Appunti partigiani

 

Il coraggio, la forza, a Carlo non mancavano. Lo sapevano bene gli altri ragazzi: lui alle sfide mai si sottraeva. Come quella che si svolgeva là, dove i frastuoni della fabbrica si spegnevano per lasciare il posto alla campagna e subito dopo alla palude. La prova era molto impegnativa, parteciparvi era già un risultato; bisognava trovare una biscia e prima che strisciasse via, afferrarla e tenerla il più a lungo possibile tra le mani. Imbattibile Carlo.

Questo il racconto di Vincenzo a cui avevo chiesto di parlarmi di lui.

So che si conoscevano e che a un certo punto tutti e due entrarono nella Resistenza. Fu lì che le loro strade si divisero: Vincenzo aderì alle formazioni della zona, mentre Carlo si unì a quelle dell’Alto Vergante, dove prese “Nuvola” come nome di battaglia.

Carlo fu tra i primi a salire in montagna; fu lui a insegnare a tanti ragazzi il coraggio di masticare la guerra. Tra i tanti Guido, giovanissimo milanese arrivato in montagna con il cappottino e le scarpette della festa.

Un giorno il ragazzo gli chiese perché aveva scelto quello strano nome di battaglia. Lui molto semplicemente spiegò che guardando il cielo aveva visto una bella nuvola e quindi …

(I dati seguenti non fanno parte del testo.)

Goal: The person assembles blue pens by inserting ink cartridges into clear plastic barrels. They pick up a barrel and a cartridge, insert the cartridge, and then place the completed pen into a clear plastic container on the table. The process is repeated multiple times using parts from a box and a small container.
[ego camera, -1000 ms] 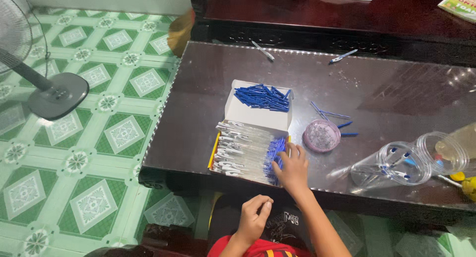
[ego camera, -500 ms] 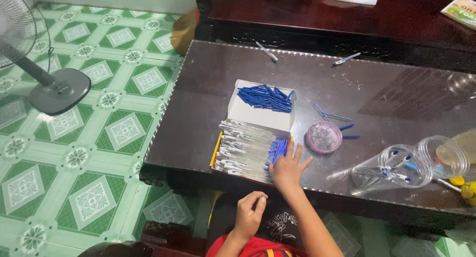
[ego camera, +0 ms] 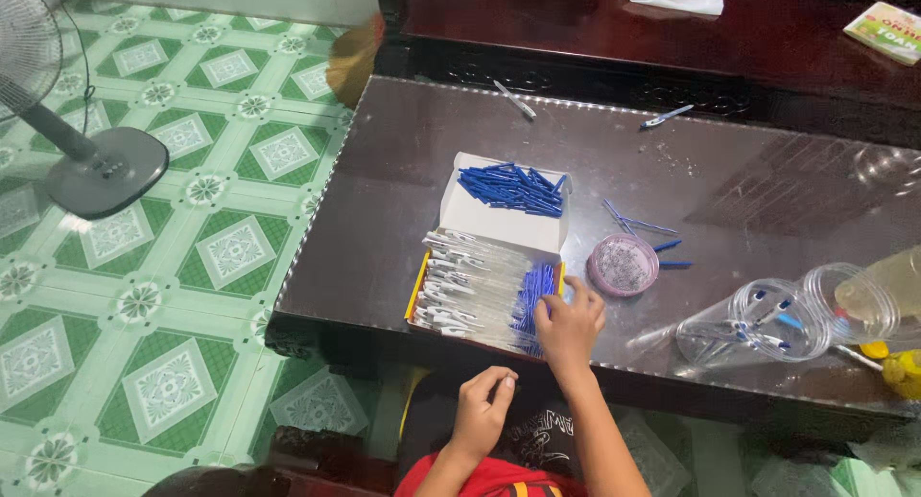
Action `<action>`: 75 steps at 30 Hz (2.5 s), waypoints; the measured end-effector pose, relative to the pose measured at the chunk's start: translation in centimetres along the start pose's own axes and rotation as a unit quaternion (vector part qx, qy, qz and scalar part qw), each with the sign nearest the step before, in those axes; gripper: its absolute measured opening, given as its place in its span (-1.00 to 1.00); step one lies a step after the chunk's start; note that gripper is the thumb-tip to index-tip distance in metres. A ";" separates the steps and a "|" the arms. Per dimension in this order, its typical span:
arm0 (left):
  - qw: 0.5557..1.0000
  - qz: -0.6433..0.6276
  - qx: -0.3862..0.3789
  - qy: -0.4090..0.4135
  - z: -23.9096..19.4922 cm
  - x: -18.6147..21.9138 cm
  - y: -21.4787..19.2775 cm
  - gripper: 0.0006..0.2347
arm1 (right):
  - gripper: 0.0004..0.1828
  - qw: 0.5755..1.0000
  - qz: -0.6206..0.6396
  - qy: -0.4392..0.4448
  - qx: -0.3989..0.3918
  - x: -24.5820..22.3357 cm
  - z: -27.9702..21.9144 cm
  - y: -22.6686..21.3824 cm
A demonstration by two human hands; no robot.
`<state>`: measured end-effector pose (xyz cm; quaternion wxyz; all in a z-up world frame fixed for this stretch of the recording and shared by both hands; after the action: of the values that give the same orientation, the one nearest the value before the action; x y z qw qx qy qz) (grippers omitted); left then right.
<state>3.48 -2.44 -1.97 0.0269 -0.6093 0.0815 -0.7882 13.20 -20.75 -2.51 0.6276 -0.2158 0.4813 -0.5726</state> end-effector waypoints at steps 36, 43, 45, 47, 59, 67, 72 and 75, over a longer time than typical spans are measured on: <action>0.993 0.024 -0.060 0.101 -0.5 1.9 0.7 -0.88 | -0.88 0.774 0.596 0.136 -0.164 0.5 -9.3 -5.9; 0.992 0.021 -0.068 0.099 -0.4 1.6 0.7 -0.86 | -0.88 0.748 0.623 0.177 -0.143 1.0 -9.9 -5.4; 0.989 0.030 -0.085 0.116 -0.4 2.1 0.8 -0.89 | -0.88 0.742 0.630 0.190 -0.131 1.4 -10.0 -5.1; 0.988 0.047 -0.085 0.116 -0.4 1.9 0.8 -0.89 | -0.86 0.751 0.617 0.188 -0.140 1.6 -10.0 -5.1; 0.981 0.114 -0.095 0.128 -0.9 1.2 0.9 -0.83 | -0.88 0.754 0.567 0.106 -0.315 1.0 -10.1 -2.2; 0.987 0.074 -0.114 0.081 -0.7 0.6 0.8 -0.85 | -0.86 0.717 0.464 0.032 -0.519 -0.6 -5.0 -3.0; 0.995 0.036 -0.068 0.069 -0.4 -0.2 0.0 -0.82 | -0.38 0.776 0.136 -0.174 -0.591 -1.9 3.8 -3.5; 0.997 0.022 -0.049 0.053 -0.3 -0.6 -1.1 -0.79 | -0.60 0.930 0.188 -0.250 -0.196 -1.3 15.3 1.1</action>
<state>3.36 -1.25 -2.42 0.0102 -0.5651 0.1347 -0.8139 26.93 -23.58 3.84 0.7690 -0.3759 0.4431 -0.2663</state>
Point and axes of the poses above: each hand's wrist, its own z-axis towards the middle knuckle, its own y-axis out of the palm, x = y × z, the point moved 6 cm from there along z, towards the middle knuckle, and after that the axes turned 1 degree about -x, right-handed, at the moved point
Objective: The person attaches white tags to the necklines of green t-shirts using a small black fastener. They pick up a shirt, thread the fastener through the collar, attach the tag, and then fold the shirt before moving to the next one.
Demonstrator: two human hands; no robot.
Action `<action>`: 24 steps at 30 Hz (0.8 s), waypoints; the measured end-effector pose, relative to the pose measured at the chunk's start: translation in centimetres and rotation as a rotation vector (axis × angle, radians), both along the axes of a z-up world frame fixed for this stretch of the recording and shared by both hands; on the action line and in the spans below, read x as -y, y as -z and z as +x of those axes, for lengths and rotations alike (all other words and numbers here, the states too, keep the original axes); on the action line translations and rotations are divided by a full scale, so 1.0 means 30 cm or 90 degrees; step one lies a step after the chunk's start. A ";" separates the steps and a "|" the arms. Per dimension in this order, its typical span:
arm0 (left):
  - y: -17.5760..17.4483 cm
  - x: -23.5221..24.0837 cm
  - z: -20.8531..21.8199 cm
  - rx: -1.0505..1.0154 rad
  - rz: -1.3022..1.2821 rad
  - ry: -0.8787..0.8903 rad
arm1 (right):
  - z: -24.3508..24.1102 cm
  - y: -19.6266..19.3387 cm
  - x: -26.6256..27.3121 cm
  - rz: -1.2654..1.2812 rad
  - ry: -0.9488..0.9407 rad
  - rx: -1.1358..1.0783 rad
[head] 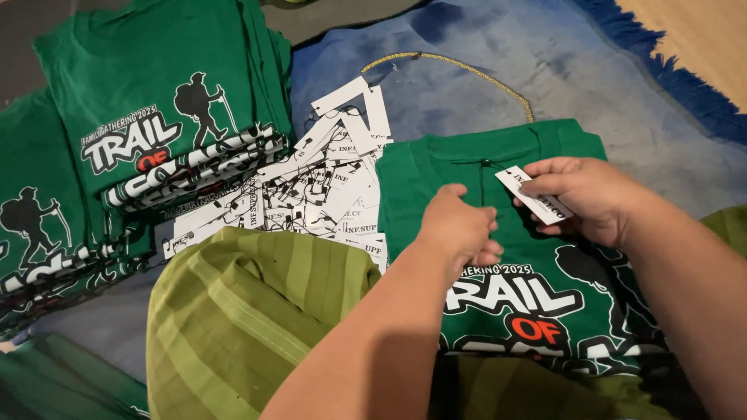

Prima di entrare nella Resistenza, Nuvola faceva l’operaio; quando salì in montagna decise che l’azzurra tuta da lavoro sarebbe diventata la sua divisa

Anche quel giorno di marzo del ’45 portava quella strana divisa. Alle brigate partigiane era giunto l’ordine di scendere al piano e di fermarsi in alcune cascine vicino a Invorio. La decisione di lasciare le postazioni sicure in montagna, a molti sembrò assurda oltre che pericolosa. I fascisti arrivarono in massa alle prime luci di un’alba fredda e piovosa; quando i Partigiani udirono le prime raffiche di mitra l’accerchiamento era ormai completato ed era troppo tardi per opporre resistenza. Non restava altro da fare che cercare di uscire dalle cascine e attraversando il prato raggiungere il bosco, sfidando quel cerchio di fuoco.

Facile a dirsi, meno a farsi, perché anche per fuggire a volte ci vuole coraggio.

Il primo ad uscire fu Mario, nome di battaglia Vento, le raffiche di mitra lo falciarono quasi subito; poi fu il turno di Nuvola che scattò in piedi e si lanciò in una folle e zigzagante corsa, alcune pallottole lo raggiunsero, lui però riuscì ad arrivare ai bordi del bosco. Era ferito ma vivo, solo alcuni passi lo separavano dalla salvezza.

Poi quella tuta, quella maledetta tuta s’impigliò in un rotolo di filo spinato e lui perse tempo cercando di liberarsi dal groviglio che lo bloccava. Il coraggio, tutto il coraggio di cui era capace non bastava più e le forze gli mancavano. I fascisti lo raggiunsero: e furono pugnalate e poi dolore, sangue e alla fine il nulla...

Certe volte, perso in uno sguardo al cielo, mi capita di pensare a Nuvola, al bel nome di battaglia che si era dato, a quella strana divisa e al suo spirito ribelle. Ne tratteggio l’immagine e sebbene non l’abbia mai conosciuto, mi ritrovo a pensare a lui con la stessa intensità emotiva che mi coglie quando ritorno a quei buoni compagni di viaggio che hanno dato respiro alla mia vita.

Ma Nuvola è ancora qui, insieme a Ugo, a Nicola e a tutti gli altri; e quando scrivo di loro ne sento la vicinanza. Lontananze che si annullano, anime che tornano corpi, assenze che si fanno presenze. Sono ancora qui: sento il loro soffio vitale… respiro libertà.